■ EXERCISE GOAL ■
Count the lines below that contain the word "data", and reply with only that number.

+---+

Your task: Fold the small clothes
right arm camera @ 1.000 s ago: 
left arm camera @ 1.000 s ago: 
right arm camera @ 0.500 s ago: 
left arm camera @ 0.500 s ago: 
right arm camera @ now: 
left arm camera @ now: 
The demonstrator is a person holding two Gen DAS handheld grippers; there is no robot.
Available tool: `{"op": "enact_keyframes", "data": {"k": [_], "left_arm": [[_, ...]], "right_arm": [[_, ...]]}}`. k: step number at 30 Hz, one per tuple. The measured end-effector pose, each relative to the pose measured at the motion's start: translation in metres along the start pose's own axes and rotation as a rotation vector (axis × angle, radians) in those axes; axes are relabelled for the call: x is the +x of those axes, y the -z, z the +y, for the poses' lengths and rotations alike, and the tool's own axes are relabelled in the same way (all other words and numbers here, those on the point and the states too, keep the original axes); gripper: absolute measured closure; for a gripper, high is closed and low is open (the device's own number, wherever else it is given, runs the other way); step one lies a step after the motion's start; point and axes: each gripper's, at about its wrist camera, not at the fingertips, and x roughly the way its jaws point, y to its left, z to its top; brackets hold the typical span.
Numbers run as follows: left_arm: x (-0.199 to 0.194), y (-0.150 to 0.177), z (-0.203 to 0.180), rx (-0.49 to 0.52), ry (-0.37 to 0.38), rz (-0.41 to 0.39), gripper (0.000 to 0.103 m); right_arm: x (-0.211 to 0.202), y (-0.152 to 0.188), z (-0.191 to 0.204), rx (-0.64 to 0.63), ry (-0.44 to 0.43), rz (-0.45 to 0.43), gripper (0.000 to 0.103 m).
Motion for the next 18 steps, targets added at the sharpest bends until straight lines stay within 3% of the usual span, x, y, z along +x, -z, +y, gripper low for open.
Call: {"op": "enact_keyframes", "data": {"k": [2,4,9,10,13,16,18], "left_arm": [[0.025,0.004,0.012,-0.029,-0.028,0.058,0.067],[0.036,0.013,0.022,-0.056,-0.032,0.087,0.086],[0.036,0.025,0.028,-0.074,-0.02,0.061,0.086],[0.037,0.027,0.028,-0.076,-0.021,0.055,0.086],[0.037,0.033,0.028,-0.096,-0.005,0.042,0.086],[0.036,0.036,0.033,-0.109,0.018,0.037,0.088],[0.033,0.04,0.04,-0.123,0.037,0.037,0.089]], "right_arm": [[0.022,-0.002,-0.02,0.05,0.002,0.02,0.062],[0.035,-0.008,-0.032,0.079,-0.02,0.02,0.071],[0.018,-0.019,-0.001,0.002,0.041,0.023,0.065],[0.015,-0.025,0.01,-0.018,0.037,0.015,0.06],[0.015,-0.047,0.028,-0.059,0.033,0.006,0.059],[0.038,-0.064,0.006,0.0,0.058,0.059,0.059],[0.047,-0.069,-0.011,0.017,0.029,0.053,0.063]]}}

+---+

■ SOLUTION TO THE PROBLEM ■
2